What you are asked to do
Set down the full listing below word for word; pictures stay out of the copy.

Dataset section
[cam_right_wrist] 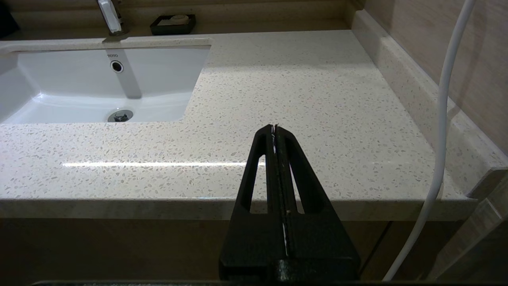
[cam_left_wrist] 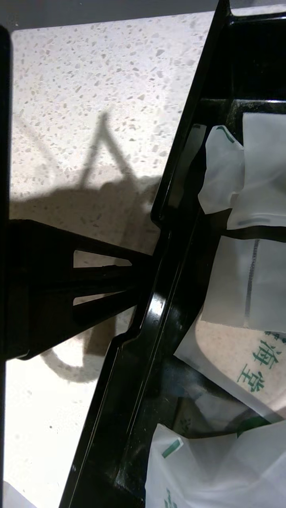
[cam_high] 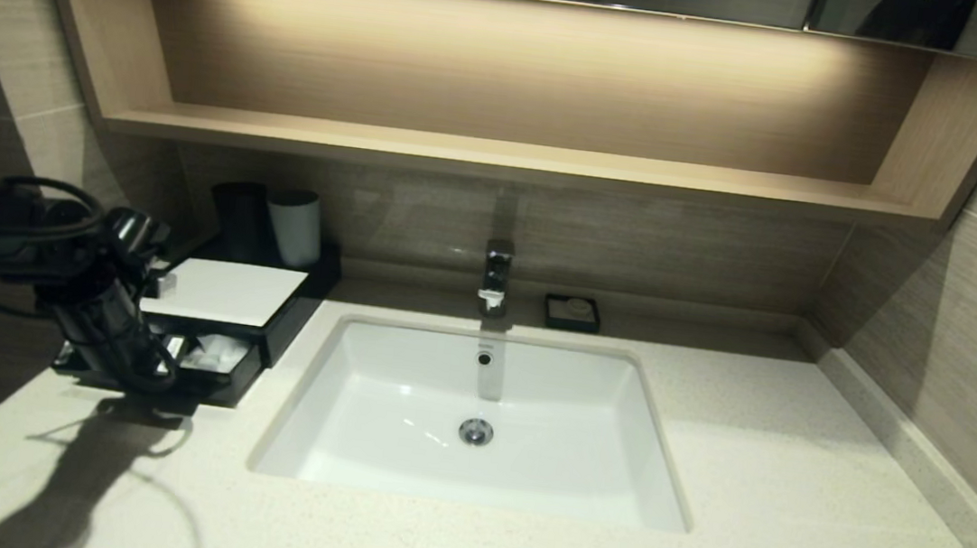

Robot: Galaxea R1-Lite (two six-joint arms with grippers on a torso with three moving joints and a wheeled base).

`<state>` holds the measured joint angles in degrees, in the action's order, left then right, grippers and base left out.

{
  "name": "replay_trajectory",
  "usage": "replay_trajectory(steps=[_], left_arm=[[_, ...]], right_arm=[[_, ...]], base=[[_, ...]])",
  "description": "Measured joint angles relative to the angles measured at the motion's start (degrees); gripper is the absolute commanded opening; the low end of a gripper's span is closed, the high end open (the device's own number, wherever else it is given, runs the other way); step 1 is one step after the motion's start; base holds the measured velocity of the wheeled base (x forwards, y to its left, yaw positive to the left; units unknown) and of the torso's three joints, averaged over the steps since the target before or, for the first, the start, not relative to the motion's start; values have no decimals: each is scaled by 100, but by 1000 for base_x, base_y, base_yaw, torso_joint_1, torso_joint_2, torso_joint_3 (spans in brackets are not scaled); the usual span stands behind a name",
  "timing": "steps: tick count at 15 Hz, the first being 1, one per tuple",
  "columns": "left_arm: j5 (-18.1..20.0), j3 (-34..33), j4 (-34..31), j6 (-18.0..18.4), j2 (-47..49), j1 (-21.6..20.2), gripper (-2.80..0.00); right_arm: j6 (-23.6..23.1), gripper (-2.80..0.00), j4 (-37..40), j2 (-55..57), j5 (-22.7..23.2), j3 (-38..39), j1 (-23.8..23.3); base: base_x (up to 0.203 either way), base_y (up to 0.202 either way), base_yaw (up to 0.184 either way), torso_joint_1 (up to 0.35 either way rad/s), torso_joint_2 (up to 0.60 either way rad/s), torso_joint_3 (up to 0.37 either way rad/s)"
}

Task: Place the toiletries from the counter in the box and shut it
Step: Close the drawer

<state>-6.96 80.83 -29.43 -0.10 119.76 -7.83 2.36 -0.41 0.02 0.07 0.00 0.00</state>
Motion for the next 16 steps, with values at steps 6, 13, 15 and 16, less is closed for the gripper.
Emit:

Task solution
[cam_right_wrist] 
[cam_left_wrist] 
[cam_high] 

Robot: Galaxea R1-Lite (two six-joint arms with grippers on a torso with three moving joints and a wheeled base).

`<state>` holds the measured joint angles in degrees, in the action's order, left then right, grippers and base left out.

{
  "name": "replay_trajectory",
  "usage": "replay_trajectory(steps=[_], left_arm=[[_, ...]], right_arm=[[_, ...]], base=[[_, ...]])",
  "description": "Measured joint angles relative to the angles measured at the motion's start (degrees); gripper is the absolute commanded opening; the low end of a gripper's span is closed, the high end open (the device's own number, wherever else it is given, runs the other way); step 1 is one step after the motion's start; base holds the measured velocity of the wheeled base (x forwards, y to its left, yaw positive to the left; units unknown) and of the torso's three joints, averaged over the steps since the target before or, for the first, the start, not relative to the motion's start; values have no decimals: each is scaled by 100, but by 1000 for base_x, base_y, base_yaw, torso_joint_1, torso_joint_2, torso_joint_3 (spans in brackets are not scaled); the usual span stands behind a name",
  "timing": "steps: tick count at 15 Hz, the first being 1, one per tuple",
  "columns": "left_arm: j5 (-18.1..20.0), j3 (-34..33), j4 (-34..31), j6 (-18.0..18.4), j2 (-47..49), j1 (-21.6..20.2), gripper (-2.80..0.00); right_arm: j6 (-23.6..23.1), gripper (-2.80..0.00), j4 (-37..40), j2 (-55..57), j5 (-22.7..23.2), j3 (-38..39), j1 (-23.8..23.3); base: base_x (up to 0.203 either way), base_y (up to 0.202 either way), base_yaw (up to 0.184 either way), torso_joint_1 (up to 0.35 either way rad/s), torso_joint_2 (up to 0.60 either way rad/s), torso_joint_3 (up to 0.37 either way rad/s)"
}

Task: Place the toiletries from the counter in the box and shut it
Step: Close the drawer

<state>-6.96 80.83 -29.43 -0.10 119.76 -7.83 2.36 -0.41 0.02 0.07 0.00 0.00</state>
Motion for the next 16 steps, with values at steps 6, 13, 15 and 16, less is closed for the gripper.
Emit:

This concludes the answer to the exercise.